**EXERCISE REQUIREMENTS**
Look through the material below. Return exactly the lines from the one with "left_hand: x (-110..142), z" through the one with "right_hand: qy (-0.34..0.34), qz", both included.

**DATA SECTION**

______

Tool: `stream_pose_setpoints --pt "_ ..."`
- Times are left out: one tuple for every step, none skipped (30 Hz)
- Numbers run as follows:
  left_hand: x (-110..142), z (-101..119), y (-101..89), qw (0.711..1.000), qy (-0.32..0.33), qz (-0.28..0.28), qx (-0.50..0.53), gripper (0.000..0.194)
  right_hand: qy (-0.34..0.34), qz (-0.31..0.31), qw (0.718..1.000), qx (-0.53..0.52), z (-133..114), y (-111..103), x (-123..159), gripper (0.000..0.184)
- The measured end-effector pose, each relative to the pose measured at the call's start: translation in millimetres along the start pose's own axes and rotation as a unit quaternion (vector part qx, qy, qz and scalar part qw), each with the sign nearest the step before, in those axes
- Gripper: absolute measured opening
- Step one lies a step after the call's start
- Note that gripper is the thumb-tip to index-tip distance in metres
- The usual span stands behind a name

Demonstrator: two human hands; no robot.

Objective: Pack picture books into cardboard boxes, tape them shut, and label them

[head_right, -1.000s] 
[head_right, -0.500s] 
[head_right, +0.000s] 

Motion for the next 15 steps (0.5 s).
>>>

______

**RESPONSE TO THE TASK**
  left_hand: x (-110..142), z (-101..119), y (-101..89), qw (0.711..1.000), qy (-0.32..0.33), qz (-0.28..0.28), qx (-0.50..0.53), gripper (0.000..0.194)
  right_hand: qy (-0.34..0.34), qz (-0.31..0.31), qw (0.718..1.000), qx (-0.53..0.52), z (-133..114), y (-111..103), x (-123..159), gripper (0.000..0.184)

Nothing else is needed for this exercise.